А потом говорит, точно гвозди в голову мне бьёт:
— Я тебе вот что скажу: существует только
Покачивают слова его, как ветром, и опустошают меня. Говорил он долго, понятно и нет, и чувствую я: нет в этом человеке ни скорби, ни радости, ни страха, ни обиды, ни гордости. Точно старый кладбищенский поп панихиду поёт над могилой: все слова хорошо знает, но души его не трогают они. Сначала-то страшной показалась мне его речь, но потом догадался я, что неподвижны сомнения его, ибо мертвы они…
Май, окно открыто… ночь в саду тепло цветами дышит… яблони — как девушки к причастию идут, голубые в серебре луны. Сторож часы бьёт, и кричит в тишине медь, обиженная ударами, а человек предо мной сидит с ледяным лицом и спокойно плетёт бескровную речь; вьются серые, как пепел, слова, обидно и грустно мне — вижу фольгу вместо золота.
— Уходи! — говорит мне Антоний.
Вышел я в сад, а к заутрене ударили; пошёл в церковь, выбрал тёмный уголок, стою и думаю:
«Да и зачем полумёртвому бог?»
Сходится братия, — словно лунный свет изломал на куски тьму ночи, и с тихим шорохом прячутся они во храме.
С той поры началось что-то, непонятное мне: говорит со мной Антоний барином, сухо, хмурится и к себе не зовёт. Книги, которые дал мне читать, все отобрал. Одна из книг была русская история — очень удивляла она меня, но дочитать её не успел я. Соображаю, чем бы я мог обидеть барина моего, не вижу.
А начало его речи осело в памяти моей и тихонько живёт там поверх всего, ничему не мешая.

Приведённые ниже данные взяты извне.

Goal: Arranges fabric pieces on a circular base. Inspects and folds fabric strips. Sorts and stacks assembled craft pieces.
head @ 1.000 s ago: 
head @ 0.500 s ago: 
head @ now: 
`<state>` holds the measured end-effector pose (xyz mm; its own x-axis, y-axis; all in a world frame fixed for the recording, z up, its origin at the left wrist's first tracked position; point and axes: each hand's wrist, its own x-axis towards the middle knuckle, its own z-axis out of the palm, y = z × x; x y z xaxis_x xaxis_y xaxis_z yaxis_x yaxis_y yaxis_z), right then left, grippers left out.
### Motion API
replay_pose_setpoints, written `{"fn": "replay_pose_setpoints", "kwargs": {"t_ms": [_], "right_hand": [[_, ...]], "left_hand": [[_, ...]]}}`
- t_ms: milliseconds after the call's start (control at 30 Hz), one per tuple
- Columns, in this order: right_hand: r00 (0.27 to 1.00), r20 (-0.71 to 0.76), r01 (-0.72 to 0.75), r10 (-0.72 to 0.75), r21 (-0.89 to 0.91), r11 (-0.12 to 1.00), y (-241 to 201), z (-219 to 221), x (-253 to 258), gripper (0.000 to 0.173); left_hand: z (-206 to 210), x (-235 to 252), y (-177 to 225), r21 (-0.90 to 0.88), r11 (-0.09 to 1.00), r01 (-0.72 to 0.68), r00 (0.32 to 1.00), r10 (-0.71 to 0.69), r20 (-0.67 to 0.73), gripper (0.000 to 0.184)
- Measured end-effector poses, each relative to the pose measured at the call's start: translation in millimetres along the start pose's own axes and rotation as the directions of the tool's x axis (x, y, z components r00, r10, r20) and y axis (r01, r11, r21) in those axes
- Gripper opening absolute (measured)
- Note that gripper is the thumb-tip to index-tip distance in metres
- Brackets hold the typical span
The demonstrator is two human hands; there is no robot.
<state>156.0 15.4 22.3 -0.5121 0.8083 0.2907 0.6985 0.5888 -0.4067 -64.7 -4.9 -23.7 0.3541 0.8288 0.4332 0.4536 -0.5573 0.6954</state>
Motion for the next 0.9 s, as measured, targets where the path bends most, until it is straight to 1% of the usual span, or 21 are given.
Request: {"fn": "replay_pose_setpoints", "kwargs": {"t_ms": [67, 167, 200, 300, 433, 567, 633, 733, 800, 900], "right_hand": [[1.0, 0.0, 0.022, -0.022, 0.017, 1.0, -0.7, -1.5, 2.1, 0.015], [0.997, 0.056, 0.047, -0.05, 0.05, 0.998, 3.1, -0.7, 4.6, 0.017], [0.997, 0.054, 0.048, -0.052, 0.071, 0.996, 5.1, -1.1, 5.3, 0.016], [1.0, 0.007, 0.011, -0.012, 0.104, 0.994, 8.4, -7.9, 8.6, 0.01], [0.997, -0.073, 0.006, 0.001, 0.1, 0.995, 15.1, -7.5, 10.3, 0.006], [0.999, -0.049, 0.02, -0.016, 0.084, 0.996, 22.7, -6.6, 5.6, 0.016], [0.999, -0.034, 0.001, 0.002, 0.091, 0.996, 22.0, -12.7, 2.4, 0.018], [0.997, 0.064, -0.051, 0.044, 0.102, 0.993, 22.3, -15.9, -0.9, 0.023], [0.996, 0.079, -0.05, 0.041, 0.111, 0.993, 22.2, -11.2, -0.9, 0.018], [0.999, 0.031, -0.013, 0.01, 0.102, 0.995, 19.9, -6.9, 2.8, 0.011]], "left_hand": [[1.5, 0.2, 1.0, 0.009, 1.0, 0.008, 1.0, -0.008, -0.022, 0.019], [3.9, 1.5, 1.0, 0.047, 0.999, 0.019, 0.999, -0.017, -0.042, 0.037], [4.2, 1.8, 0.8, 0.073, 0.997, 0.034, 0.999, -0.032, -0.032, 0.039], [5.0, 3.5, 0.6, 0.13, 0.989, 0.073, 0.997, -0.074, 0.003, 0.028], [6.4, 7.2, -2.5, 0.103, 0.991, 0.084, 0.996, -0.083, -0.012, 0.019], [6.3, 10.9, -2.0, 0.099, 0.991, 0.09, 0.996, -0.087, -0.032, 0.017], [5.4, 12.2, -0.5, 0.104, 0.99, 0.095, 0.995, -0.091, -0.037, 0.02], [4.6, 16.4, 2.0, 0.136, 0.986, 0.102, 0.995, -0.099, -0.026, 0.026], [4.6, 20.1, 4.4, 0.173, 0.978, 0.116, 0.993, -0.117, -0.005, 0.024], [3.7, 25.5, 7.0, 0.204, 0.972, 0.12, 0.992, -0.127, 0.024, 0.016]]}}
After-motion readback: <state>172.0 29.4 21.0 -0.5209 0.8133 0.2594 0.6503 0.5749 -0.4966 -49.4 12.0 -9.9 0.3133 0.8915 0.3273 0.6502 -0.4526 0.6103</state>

«Бог есть сон твоей души», — повторяю я про себя, но спорить с этим нужды не чувствую — лёгкая мысль.
Вскоре явилась и дама его; было это поздно ночью. Слышу, звонит Антоний и кричит:
— Живо, самовар!
А когда я подал самовар, вижу, сидит на диване женщина в розовом широком платье, белокурые волосы по плечам распущены; маленькая, точно кукла, лицо тоже розовое, глаза голубые; скромной и грустной показалась мне она.
Ставлю я посуду на стол, Антоний торопит:
— Скорей возись, скорей!
«Ишь ты, — думаю, — воспылал!»
Дело это любовное понравилось мне; то есть приятно было видеть Антония хоть на любовь — дело немудрое — способным. Сам-то я в ту пору холоден к этому был, да и монашеское распутство отвращало в сторону, ну, а отец Антоний — какой же монах?.. Женщина его, по-своему, красива — свеженькая такая, словно новая игрушка.
Наутро прихожу комнаты убирать, его нет, к игумену пошёл, а она сидит на диване с книжкой в руках, ноги поджав, нечёсаная, полуодетая. Спросила, как зовут, — сказал; давно ли в монастыре, — сказал.